12. The first user device of claim 10,

the generating module is further configured to generate a first transmission key according to a first algorithm based on the initial key of the first user equipment and the first parameter received by the receiving module, and then generate a second transmission key according to the first transmission key and a second algorithm.

13. The first user device of claim 12, wherein the user device further comprises: an acquisition module;

the obtaining module is configured to obtain a radio frame number before the first user equipment generates a second transmission key by using a second algorithm according to the first transmission key;

the generating module is specifically configured to generate the second transmission key by using the second algorithm according to the first transmission key and the radio frame number acquired by the acquiring module.

14. The first user equipment according to any of claims 10 to 13, wherein the user equipment further comprises: an encryption and decryption module;

the encryption and decryption module is configured to encrypt data to be transmitted or decrypt received data by using the first transmission key generated by the generation module after the first transmission key is generated by using the first algorithm; or after the second transmission key is generated by the second algorithm, the second transmission key generated by the generation module is used for encrypting the data to be transmitted or decrypting the received data.

15. The first user equipment according to any of claims 10 to 13,

the receiving module is further configured to receive, before the receiving of the first parameter sent by the network device, resource indication information sent by the network device, where the resource indication information is used to indicate a first radio resource, and the first radio resource is used for the first user equipment to perform D2D communication with the second user equipment.

16. A network device, comprising: the device comprises an acquisition module and a sending module;

the obtaining module is configured to obtain a first parameter, where the first parameter is used to indicate an initial key of a second user equipment, and a condition of D2D communication is satisfied between the second user equipment and a first user equipment;

the sending module is configured to send the first parameter obtained by the obtaining module to the first user equipment, where the first parameter is used for the first user equipment to generate a first transmission key by using a first algorithm according to an initial key of the first user equipment and the first parameter, and the initial key of the first user equipment is different from an initial key of the second user equipment.
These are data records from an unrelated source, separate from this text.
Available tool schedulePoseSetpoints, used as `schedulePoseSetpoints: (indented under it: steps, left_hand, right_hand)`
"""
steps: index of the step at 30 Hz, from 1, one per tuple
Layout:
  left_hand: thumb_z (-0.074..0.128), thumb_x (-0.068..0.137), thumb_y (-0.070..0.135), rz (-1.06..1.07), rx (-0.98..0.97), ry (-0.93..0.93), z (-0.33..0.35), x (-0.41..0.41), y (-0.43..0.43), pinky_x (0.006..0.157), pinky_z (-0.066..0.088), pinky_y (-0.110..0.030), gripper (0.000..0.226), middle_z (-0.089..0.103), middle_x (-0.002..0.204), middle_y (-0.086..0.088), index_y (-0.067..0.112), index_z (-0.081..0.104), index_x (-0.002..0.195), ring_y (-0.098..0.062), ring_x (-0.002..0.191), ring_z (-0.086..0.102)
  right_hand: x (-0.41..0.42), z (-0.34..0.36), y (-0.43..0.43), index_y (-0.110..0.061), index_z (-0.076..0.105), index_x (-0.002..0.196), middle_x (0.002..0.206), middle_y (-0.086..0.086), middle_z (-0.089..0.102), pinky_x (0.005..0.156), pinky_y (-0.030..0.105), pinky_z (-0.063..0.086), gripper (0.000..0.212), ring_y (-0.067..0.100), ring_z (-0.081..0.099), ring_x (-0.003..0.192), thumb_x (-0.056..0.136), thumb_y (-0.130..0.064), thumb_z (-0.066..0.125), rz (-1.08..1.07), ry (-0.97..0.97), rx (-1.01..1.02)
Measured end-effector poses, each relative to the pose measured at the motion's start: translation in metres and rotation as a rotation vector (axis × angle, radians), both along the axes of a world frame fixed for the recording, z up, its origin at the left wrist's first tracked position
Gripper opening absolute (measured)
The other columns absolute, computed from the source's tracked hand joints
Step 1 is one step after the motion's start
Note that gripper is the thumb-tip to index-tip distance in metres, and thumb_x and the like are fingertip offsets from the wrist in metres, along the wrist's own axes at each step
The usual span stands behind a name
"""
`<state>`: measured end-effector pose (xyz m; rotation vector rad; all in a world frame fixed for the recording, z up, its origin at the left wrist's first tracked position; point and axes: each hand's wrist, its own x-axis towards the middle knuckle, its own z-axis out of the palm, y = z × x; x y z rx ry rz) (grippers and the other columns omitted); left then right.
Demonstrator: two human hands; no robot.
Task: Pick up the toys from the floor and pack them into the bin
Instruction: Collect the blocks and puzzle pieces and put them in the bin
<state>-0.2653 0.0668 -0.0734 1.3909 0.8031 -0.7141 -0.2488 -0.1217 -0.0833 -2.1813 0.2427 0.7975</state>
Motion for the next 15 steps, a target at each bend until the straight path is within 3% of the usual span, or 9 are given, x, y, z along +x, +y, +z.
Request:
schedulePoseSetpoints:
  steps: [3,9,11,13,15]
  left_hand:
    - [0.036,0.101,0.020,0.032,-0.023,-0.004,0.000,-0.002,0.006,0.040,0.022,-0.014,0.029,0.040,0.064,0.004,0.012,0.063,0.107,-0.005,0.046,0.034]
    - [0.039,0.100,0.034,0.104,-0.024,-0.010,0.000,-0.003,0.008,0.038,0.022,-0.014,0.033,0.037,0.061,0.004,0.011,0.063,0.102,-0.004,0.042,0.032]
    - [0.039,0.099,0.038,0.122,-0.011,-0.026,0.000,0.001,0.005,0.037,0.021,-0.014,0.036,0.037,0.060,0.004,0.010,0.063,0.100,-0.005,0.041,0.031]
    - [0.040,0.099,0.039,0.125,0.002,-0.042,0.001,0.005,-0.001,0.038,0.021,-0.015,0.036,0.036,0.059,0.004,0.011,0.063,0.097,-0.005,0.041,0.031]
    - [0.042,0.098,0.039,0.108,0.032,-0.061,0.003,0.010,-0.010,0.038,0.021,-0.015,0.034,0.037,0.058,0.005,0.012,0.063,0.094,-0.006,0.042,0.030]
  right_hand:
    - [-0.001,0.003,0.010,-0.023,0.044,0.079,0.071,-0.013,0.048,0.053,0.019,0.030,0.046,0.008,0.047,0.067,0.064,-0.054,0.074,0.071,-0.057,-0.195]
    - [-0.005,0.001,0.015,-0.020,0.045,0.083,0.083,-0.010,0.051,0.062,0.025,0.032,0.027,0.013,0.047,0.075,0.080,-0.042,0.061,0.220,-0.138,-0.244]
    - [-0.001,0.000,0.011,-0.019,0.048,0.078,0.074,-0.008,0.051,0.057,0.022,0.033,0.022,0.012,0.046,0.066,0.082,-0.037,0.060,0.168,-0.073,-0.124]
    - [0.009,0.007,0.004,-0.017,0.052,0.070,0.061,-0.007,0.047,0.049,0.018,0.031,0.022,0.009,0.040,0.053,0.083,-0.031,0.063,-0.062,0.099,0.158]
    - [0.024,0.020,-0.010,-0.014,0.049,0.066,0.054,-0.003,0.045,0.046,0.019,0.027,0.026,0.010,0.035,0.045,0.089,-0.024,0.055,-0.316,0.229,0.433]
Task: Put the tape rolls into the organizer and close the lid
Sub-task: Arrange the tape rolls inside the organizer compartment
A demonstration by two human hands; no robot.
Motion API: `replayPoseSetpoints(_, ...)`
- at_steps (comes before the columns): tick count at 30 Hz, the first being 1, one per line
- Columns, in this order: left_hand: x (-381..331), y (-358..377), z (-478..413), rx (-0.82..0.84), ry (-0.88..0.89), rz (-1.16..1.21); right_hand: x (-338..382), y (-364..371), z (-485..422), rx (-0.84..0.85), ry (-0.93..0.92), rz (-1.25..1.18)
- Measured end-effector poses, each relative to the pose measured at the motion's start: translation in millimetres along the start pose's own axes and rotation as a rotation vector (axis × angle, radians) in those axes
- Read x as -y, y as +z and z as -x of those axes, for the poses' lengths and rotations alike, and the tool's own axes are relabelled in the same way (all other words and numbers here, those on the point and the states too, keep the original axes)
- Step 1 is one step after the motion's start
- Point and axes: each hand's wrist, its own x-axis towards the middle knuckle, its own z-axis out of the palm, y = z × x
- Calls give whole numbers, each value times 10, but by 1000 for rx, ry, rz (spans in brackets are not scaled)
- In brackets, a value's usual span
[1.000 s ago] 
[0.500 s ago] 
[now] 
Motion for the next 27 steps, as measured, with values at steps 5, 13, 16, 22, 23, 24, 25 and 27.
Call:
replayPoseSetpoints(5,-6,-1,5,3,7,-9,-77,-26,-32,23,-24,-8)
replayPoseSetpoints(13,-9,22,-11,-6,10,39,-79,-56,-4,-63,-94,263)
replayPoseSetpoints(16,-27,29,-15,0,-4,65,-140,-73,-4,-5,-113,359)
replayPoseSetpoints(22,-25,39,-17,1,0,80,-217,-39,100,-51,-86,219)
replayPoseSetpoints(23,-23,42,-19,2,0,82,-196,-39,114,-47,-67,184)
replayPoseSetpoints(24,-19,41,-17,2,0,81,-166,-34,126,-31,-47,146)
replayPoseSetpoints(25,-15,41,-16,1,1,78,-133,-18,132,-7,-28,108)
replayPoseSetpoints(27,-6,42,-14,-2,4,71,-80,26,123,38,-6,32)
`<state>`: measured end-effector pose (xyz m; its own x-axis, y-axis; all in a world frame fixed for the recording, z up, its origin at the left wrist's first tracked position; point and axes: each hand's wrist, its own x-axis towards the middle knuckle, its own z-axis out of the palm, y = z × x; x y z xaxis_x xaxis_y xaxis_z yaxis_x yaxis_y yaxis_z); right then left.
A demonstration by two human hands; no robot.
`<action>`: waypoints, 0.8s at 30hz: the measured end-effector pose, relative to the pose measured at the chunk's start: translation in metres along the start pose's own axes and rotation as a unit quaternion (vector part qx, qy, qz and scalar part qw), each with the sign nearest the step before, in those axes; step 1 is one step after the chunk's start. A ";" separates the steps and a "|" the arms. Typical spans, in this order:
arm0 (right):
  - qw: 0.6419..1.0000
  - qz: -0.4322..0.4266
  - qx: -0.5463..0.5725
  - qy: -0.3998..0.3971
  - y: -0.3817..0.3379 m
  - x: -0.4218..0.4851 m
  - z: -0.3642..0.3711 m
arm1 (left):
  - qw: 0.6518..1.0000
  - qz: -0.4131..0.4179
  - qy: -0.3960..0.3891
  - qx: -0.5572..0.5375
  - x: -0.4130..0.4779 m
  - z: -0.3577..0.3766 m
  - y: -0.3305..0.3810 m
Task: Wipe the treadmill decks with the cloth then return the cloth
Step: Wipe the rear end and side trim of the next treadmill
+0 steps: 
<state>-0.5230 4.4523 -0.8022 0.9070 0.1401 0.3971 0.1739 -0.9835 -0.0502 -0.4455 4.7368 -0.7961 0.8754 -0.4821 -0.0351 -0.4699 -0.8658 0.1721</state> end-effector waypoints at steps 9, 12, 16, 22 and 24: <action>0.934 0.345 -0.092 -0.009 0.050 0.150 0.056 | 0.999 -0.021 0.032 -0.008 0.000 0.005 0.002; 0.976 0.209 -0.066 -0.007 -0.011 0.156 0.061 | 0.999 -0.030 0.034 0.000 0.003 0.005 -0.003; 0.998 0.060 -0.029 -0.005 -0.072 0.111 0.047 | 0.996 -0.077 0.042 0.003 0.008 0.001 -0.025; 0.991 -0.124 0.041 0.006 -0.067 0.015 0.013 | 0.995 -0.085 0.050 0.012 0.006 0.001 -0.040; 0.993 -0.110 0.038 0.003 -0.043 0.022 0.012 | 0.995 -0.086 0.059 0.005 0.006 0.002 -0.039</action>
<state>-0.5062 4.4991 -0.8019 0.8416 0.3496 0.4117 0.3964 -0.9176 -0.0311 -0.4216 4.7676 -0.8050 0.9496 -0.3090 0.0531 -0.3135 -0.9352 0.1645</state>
17. The network device of claim 16,

the first parameter comprises an initial key of the second user equipment; or,

18. The network device of claim 16 or 17,

the sending module is further configured to send resource indication information to the first user equipment, where the resource indication information is used to indicate a first radio resource, and the first radio resource is used for D2D communication between the first user equipment and the second user equipment.

19. A first user device, comprising a processor, a memory and a computer program stored on the memory and executable on the processor, the computer program, when executed by the processor, implementing the steps of the method of device-to-device D2D communication generation of a key according to any one of claims 1 to 6.

20. A network device comprising a processor, a memory and a computer program stored on the memory and executable on the processor, the computer program, when executed by the processor, implementing the steps of the method of device-to-device D2D communication generation of a key according to any one of claims 7 to 10.

21. A wireless communication system, comprising: a first user equipment and a network equipment;

the first user equipment comprises the first user equipment of any of claims 10 to 15 and the network equipment comprises the network equipment of any of claims 16 to 18;

alternatively, the first user equipment comprises the first user equipment of claim 19 and the network equipment comprises the network equipment of claim 20.